C’è un concetto che va chiarito: la Cgil è indipendente dai padroni, dai partiti e dai governi. Non è e non vuole essere un partito, ma essere autonomi non vuol dire essere neutrali e tanto meno assenti, il nuovo segretario della Cgil non si accontenta infatti di cambiare il lavoro, pretende con il suo sindacato di cambiare la società. È chiaro, adesso?

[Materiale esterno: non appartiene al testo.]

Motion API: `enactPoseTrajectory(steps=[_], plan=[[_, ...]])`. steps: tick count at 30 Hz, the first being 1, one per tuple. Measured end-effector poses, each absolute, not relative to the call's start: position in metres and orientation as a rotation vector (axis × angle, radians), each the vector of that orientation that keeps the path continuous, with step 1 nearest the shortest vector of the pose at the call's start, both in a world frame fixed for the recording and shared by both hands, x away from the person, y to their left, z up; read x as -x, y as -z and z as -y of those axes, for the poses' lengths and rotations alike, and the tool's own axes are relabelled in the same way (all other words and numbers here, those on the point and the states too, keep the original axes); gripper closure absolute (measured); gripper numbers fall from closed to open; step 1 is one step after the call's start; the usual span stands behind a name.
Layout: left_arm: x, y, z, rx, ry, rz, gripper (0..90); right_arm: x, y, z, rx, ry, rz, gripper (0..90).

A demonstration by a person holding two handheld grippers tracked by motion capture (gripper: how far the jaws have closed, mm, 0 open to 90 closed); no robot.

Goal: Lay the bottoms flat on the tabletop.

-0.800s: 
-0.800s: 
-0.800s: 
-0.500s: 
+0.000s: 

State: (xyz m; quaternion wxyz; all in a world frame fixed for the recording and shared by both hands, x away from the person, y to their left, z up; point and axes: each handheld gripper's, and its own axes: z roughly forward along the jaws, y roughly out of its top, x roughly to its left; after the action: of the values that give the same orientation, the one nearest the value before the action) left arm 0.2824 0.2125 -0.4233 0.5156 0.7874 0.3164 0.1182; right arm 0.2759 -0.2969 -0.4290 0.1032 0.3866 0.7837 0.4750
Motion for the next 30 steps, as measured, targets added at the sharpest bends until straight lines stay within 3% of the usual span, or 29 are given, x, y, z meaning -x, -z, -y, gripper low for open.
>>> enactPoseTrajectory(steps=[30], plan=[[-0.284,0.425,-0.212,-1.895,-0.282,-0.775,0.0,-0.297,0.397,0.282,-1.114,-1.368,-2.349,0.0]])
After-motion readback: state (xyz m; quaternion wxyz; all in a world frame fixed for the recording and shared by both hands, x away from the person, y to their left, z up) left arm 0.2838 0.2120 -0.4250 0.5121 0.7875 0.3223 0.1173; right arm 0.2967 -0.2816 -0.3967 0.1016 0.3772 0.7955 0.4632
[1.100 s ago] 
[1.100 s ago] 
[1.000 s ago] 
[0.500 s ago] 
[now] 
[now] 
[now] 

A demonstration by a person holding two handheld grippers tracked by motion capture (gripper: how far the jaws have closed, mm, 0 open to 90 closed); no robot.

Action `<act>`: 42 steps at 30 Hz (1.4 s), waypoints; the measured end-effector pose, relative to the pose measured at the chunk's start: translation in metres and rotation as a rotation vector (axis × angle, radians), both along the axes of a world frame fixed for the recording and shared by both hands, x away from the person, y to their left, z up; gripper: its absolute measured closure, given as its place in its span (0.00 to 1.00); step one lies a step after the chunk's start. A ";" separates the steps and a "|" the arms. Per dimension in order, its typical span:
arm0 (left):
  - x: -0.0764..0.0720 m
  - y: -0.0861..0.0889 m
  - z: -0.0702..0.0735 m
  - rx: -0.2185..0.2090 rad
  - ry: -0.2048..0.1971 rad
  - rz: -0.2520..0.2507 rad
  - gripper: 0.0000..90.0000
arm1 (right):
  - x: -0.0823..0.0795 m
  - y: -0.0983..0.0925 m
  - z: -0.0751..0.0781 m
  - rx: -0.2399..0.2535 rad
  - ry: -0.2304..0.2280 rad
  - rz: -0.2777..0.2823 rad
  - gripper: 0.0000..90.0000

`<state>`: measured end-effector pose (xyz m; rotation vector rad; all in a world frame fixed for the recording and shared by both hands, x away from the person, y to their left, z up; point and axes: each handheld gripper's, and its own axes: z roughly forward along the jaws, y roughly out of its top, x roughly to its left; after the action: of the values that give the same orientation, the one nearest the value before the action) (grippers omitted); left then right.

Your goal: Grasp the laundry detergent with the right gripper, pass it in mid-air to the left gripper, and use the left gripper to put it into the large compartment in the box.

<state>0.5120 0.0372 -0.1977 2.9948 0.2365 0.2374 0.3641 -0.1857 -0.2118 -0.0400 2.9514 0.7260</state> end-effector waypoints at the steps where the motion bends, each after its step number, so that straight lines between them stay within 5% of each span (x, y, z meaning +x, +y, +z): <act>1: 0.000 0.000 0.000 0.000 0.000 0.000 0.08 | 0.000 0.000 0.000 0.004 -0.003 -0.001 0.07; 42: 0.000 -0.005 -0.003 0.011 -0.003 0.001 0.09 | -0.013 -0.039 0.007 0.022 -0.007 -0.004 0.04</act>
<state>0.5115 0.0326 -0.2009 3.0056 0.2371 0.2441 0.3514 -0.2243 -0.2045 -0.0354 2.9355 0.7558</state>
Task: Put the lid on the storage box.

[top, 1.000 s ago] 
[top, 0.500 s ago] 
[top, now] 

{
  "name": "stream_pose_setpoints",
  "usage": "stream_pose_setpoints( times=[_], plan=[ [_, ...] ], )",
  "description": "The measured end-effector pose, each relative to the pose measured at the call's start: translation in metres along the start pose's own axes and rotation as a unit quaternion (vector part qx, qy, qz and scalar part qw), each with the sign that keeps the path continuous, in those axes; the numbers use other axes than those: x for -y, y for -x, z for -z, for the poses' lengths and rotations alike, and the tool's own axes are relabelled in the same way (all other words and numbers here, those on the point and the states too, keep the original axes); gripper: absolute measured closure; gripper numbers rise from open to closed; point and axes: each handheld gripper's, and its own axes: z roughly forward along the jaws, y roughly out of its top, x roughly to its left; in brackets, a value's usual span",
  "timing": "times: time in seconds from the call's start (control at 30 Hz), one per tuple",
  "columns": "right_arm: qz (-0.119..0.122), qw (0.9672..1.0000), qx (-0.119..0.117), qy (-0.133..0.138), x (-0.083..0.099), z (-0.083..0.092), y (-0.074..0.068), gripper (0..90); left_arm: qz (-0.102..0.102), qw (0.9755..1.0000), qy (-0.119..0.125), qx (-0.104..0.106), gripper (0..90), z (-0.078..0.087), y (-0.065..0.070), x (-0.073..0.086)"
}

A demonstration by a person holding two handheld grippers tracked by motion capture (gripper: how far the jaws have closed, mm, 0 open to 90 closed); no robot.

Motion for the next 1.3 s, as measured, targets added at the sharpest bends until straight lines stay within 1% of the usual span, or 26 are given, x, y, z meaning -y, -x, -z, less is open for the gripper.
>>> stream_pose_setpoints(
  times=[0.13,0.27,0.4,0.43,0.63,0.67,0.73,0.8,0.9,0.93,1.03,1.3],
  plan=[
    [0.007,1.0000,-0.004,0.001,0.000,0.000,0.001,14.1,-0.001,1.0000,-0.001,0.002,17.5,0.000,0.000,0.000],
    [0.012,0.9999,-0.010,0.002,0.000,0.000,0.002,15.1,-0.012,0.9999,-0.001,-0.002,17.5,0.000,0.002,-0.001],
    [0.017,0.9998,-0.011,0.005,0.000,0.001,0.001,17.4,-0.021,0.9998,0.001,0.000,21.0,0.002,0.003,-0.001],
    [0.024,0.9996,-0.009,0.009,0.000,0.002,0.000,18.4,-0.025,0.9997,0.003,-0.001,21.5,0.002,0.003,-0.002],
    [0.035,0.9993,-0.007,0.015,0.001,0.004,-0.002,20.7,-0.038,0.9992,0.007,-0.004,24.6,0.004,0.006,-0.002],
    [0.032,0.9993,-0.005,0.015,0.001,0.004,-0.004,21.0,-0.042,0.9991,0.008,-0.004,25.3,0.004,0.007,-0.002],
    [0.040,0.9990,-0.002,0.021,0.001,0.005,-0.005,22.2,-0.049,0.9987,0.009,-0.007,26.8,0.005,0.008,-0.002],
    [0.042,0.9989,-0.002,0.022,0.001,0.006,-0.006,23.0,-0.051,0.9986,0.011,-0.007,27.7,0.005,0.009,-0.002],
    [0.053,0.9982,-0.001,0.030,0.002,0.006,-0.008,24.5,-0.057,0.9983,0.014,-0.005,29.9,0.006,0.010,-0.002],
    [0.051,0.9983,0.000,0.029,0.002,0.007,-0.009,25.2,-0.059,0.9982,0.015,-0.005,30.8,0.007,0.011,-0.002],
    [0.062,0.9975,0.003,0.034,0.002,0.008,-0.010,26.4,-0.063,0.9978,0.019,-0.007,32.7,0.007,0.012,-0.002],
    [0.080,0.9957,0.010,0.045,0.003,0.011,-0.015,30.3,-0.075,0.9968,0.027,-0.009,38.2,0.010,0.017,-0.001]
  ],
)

Potreste pensare: questo ci racconta i sui sogni e nasconde che la Cgil è arrivata al Congresso spaccata a metà come una mela, come tutto ciò che odora di sinistra. Allora rispondo che ho fatto l’elenco degli impegni del saldatore Landini, non ho raccontato i miei ma semmai i suoi di sogni, che siano anche i miei non frega a nessuno. Secondo, le conclusioni del Congresso segnano un percorso opposto a quello della divisione dell’atomo che uccide l’intera sinistra italiana in tutte le sue espressioni e micro-espressioni: si può fare sintesi, si possono tenere insieme storie e pensieri diversi, uomini e donne, giovani e vecchi, bianchi e neri (di pelle, non di testa) con un progetto condiviso, per dirla con Landini anche volendosi bene.
Certo, c’era e c’è chi pensa che comunque serve al sindacato un partito di riferimento, ma tutti hanno dovuto prendere atto che quel partito non c’è e non tocca al sindacato rifarlo, ha già abbastanza impegni, può però offrire come bussola agli uomini e alle donne di buona volontà i valori e i diritti delle persone, che vengono prima, prima di tutto. Una volta si parlava di sindacato come cinghia di trasmissione del partito, c’era persino chi credeva in questa formula. Ora il problema non è se questa fosse la strada giusta o sbagliata, e io credo che fosse sbagliata. Il problema è che, da vocabolario, la cinghia di trasmissione serve a collegare in modo elastico due alberi, ma se uno dei due alberi non c’è è inutile dividersi sulla sua utilità. Non serve aver fatto l’operaio metalmeccanico o l’apprendista saldatore per capirlo.
La stagione è cambiata da quando la Fiom e la Cgil si scontravano sul diktat di Marchionne tra lavoro e diritti, le idee di Marchionne sono andate al governo, ieri con Renzi e oggi con la Lega e il M5S in perfetta continuità. Se si vuole fermare la vendetta di classe (quella dei padroni), riconquistare i diritti delle persone e delle organizzazioni, difendere la dignità dei lavoratori, dei pensionati, dei disoccupati, dei migranti, delle persone, se si vuole invertire la tendenza devastante a spostare la ricchezza dal basso verso l’alto, se si vuole ripristinare la giustizia fiscale, bisogna fare un passo avanti e provarci insieme. Questo il messaggio che arriva dalla terra di Peppino Di Vittorio, sarebbe bello se venisse raccolto da chi pensa che sinistra e destra non sono la stessa cosa.
Ultimo quesito: può farcela il tornado Landini, secondo cui la Cgil non è lui ma le donne e gli uomini che all’interno e all’esterno si battono non per, ma con i lavoratori, a rovesciare come un calzino la Cgil e, partendo dalla Cgil, la società? Risposta impossibile. Credo si possa dire che il saldatore della patria è l’unico che può provarci, per evitare che la Cgil faccia lentamente la fine del Pd e si ritrovi a rappresentare una minoranza di quelle persone che per vivere hanno bisogno di lavorare.
Riunificare il lavoro, combattere le diseguaglianze, intanto costringere il governo a cambiare le politiche economiche e sociali. Con queste parole d’ordine il 9 febbraio la Cgil andrà in piazza insieme a Cisl e Uil. Mi verrebbe da ripetere a chi legge questo articolo ciò che ha detto Landini ai suoi congressisti: ognuno di voi ne porti 10 in piazza, per concludere con un immancabile “al lavoro e alla lotta”.